Gründung eines Dachdecker-Unternehmens in Aschaffenburg - die Grundvoraussetzungen
Das Gewerbe des Dachdeckers unterliegt der Berechtigung durch die für Aschaffenburg verantwortliche Handwerkskammer (HWK) (eine Übersicht finden Sie auf: handwerkskammer.de). Als kontrollierende Organisation kann die HWK einer Dachdeckerei die Einschreibung in die Handwerksrolle zusprechen oder verweigern. Mit Eintrag in die Handwerksrolle erhält der Unternehmensleiter auch die Handwerkskarte.Die Einsetzung eines Meisters im Unternehmen ist das wesentlichstes Kriterium.

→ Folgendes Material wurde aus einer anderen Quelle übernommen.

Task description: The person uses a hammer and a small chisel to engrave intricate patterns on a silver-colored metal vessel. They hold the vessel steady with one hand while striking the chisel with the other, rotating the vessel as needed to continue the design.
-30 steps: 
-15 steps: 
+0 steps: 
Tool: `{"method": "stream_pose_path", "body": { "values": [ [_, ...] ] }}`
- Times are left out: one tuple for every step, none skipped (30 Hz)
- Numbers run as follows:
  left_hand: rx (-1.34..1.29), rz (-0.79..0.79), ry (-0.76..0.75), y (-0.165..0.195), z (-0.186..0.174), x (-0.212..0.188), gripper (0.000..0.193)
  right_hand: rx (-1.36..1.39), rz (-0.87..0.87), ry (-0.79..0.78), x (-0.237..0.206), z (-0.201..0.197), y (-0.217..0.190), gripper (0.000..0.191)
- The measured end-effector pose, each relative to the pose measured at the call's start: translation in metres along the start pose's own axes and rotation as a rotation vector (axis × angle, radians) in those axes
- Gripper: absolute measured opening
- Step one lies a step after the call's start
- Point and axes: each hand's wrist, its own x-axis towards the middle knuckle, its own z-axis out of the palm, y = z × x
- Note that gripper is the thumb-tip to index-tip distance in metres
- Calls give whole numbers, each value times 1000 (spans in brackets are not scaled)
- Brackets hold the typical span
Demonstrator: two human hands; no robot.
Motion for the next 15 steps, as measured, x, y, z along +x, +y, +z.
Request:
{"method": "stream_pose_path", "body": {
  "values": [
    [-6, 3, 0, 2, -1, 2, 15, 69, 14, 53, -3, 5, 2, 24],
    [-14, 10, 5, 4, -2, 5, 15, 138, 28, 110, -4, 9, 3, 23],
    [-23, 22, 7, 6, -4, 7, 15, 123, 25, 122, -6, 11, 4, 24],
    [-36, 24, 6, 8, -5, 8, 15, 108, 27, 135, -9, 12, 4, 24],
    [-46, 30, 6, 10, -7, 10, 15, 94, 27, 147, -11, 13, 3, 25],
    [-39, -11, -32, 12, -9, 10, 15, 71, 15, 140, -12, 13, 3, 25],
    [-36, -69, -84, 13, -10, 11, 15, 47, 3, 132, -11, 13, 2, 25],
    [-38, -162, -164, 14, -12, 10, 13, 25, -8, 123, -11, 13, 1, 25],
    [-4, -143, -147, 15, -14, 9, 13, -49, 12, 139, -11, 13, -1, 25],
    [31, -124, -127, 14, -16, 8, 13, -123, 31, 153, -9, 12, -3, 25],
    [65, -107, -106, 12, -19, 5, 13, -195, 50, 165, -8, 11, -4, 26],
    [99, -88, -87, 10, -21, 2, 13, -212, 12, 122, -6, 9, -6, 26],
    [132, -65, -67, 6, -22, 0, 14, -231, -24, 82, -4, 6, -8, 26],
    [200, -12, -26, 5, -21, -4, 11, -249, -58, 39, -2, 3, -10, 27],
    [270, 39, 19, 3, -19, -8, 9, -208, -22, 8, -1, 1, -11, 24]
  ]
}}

Hiermit soll die Qualität der ausgeführten Arbeiten gesichert werden. Die Dachdeckerei sollte von einem Dachdeckermeister geleitet werden. Ihm unterliegt die fachliche Verantwortung für die Realisierung der Arbeiten.Hierbei ist eine sogenannte Betriebsleitervereinbarung erforderlich, die häufig von den HWKs als Formblatt zur Verfügung gestellt wird.Eine Anmeldung beim zuständigen Gewerbeamt ist darüber hinaus notwendig. Die für Aschaffenburg verantwortliche Verwaltungsstelle erfahren Sie bei der Stadtverwaltung.Der Dachdecker ist in Aschaffenburg nicht nur zuständig für Dichtung von Steildächern sondern auch die aller anderen Dacharten, wie beispielsweise Walmdächer, Flachdächer oder Tonnendächer. In den Arbeitsbereich des Dachdeckers fällt ebenfalls der Einbau eines Dachfensters. Die dazugehörende Wärmeisolierung wird ebenfalls durch die Dachdeckerei ausgeführt. Genutzt werden ausser Dachziegeln auch Werkstoffe wie Dachschindeln und Schiefer. Bitumenbahnen finden besonders bei Flachdächern gern Verwendung. Auch der Grundaufbau für Dachbegrünungen wird von der Dachdeckerei errichtet.
Ausbildung als Geselle/in für den Beruf: Dachdecker
Die Ausbildung zum Dachdeckergesellen wird im Dualen-System (betriebliche und schulische Ausbildung) durchgeführt. Eine Differenzierung erfolgt in die Teilbereiche Wand-, Abdichtungs-, Dach- oder Reetdachtechnik (größtenteils in Noddeutschland). Die betriebliche Ausbildung findet bei Dachdeckereien oder größeren Baufirmen statt. Bedingung ist: Es muss ein betriebsleitender Meisters anwesend sein.
Um Dachdecker zu werden ist die wichtigste Grundbedingung die Schwindelfreiheit. Viele der Tätigkeiten werden auf dem Dach und folglich in größeren Höhen umgesetzt.
Gewöhnlich beträgt die Ausbildungsdauer als Dachdecker drei Jahre. Bei besonderer Qualifikation kann die Ausbildung um 6 Monate verkürzt werden.